* [INFORMATION GIVEN]:
>>>
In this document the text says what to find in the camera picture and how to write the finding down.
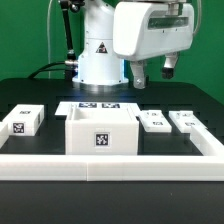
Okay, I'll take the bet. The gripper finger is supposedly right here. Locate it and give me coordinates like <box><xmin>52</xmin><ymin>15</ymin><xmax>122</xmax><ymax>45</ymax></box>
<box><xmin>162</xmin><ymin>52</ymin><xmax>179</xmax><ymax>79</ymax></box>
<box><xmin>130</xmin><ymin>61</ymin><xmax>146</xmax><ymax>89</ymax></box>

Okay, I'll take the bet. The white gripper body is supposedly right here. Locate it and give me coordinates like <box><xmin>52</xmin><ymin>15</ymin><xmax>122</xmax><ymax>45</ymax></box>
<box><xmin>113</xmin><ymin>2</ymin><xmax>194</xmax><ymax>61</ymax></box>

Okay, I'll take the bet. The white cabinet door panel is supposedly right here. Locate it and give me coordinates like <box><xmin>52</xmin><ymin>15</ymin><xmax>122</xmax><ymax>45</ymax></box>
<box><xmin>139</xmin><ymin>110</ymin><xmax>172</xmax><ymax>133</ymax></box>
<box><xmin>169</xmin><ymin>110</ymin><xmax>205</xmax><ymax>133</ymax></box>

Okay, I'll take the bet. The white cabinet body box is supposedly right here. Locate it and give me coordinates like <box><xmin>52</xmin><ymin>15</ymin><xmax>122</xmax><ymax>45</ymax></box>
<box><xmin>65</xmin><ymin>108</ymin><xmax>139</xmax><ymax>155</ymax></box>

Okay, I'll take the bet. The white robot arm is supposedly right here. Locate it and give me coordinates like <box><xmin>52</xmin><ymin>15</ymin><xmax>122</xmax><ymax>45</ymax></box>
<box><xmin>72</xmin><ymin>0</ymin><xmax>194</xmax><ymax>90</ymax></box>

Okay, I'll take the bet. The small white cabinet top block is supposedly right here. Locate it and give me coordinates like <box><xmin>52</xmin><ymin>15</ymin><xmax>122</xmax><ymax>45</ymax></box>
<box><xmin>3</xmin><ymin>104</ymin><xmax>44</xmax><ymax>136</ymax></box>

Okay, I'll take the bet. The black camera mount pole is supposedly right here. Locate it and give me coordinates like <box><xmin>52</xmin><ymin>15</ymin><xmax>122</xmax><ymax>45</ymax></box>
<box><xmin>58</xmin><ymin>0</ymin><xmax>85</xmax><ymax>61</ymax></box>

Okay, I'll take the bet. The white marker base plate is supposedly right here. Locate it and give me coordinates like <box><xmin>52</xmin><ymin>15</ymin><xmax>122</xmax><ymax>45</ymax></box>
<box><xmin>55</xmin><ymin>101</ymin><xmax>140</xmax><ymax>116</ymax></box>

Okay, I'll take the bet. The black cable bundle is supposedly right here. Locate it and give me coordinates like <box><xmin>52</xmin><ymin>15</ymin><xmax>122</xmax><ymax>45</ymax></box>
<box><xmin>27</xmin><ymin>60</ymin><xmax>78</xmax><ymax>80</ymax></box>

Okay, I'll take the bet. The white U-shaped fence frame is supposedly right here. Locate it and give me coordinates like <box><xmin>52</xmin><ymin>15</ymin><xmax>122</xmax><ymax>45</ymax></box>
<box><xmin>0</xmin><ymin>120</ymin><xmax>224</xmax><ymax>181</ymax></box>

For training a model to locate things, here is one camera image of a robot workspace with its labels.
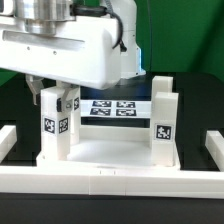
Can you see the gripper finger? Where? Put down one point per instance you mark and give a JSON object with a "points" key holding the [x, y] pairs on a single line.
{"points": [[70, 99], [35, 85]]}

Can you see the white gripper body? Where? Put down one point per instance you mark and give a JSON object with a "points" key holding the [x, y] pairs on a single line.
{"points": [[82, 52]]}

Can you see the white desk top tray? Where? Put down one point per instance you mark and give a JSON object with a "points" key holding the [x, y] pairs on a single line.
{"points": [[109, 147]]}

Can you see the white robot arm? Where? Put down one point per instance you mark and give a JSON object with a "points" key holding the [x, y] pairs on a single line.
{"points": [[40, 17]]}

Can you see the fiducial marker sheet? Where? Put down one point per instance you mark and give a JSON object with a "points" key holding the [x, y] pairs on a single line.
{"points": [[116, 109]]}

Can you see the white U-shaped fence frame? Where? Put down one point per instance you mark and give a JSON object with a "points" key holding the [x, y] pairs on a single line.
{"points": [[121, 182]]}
<<<
>>>
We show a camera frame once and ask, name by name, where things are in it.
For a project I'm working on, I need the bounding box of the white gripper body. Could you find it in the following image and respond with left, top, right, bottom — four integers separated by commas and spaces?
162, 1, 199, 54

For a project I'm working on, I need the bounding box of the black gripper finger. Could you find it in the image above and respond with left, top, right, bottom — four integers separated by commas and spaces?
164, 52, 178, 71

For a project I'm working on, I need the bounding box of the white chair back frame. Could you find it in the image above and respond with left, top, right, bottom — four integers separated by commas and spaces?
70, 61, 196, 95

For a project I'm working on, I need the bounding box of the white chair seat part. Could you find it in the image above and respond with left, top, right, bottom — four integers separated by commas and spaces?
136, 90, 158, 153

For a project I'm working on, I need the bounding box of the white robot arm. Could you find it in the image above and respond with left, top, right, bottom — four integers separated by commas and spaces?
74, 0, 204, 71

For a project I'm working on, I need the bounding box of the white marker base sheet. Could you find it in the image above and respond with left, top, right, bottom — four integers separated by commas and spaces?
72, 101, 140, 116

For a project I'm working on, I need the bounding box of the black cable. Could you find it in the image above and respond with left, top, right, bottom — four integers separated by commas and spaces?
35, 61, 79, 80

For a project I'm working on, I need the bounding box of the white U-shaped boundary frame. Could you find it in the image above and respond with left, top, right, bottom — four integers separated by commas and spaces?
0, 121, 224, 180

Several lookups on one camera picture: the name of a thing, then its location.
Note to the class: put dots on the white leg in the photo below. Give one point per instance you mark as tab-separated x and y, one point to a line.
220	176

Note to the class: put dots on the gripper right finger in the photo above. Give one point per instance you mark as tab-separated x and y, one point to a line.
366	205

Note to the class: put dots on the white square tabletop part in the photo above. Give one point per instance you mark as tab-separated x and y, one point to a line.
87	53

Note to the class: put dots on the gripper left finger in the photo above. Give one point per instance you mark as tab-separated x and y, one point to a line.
<<<
>>>
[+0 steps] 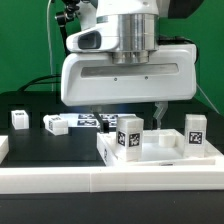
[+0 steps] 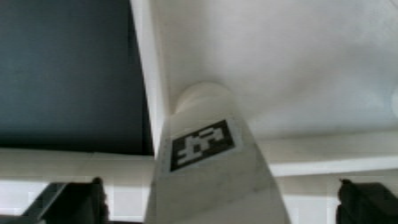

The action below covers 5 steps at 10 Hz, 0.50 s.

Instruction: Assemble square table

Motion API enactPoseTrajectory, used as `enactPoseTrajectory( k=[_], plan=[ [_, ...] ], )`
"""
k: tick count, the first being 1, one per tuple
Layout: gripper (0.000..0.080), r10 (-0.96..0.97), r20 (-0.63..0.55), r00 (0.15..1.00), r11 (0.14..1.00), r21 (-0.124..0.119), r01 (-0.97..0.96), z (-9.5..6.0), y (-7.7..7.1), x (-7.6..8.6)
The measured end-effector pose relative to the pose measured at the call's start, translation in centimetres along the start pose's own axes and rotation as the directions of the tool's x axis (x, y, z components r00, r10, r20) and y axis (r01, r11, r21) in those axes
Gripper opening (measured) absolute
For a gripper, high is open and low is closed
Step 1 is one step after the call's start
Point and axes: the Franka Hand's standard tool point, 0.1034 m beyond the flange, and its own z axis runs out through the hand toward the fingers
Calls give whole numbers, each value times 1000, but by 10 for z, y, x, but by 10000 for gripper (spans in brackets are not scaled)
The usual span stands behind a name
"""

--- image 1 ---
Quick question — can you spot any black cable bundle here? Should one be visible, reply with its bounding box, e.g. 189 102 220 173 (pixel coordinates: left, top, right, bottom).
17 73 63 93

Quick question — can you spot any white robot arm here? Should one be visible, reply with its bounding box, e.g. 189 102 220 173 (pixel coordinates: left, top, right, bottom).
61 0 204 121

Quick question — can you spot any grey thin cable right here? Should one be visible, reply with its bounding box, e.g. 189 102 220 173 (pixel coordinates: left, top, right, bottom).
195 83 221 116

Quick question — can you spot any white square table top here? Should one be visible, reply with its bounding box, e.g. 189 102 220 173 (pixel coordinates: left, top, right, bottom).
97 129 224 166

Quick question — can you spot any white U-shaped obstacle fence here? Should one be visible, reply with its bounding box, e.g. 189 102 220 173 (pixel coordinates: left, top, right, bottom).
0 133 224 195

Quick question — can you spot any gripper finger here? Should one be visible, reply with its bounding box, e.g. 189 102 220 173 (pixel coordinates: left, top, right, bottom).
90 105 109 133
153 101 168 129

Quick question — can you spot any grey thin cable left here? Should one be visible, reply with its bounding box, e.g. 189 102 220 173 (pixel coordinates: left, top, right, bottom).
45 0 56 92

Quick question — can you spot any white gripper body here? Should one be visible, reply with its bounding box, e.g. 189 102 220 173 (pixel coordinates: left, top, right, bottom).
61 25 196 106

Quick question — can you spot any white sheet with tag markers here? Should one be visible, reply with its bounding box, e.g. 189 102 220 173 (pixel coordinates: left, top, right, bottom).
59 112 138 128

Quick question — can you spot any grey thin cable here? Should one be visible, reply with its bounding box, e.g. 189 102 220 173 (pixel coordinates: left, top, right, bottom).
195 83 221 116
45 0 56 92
<<<
* [ACTIVITY]:
The answer must consist of each line in the entries above that includes "axes".

* [ANSWER SPACE]:
The measured end-effector pose relative to the pose measured at the call's start, translation in centimetres along the start pose's own axes and rotation as the directions of the tool's x axis (x, y, z components r00, r10, r20) and y axis (r01, r11, r21) in those axes
Point and axes: the Franka Hand's standard tool point, 0.1034 m beyond the flange, and its own z axis runs out through the hand toward the fingers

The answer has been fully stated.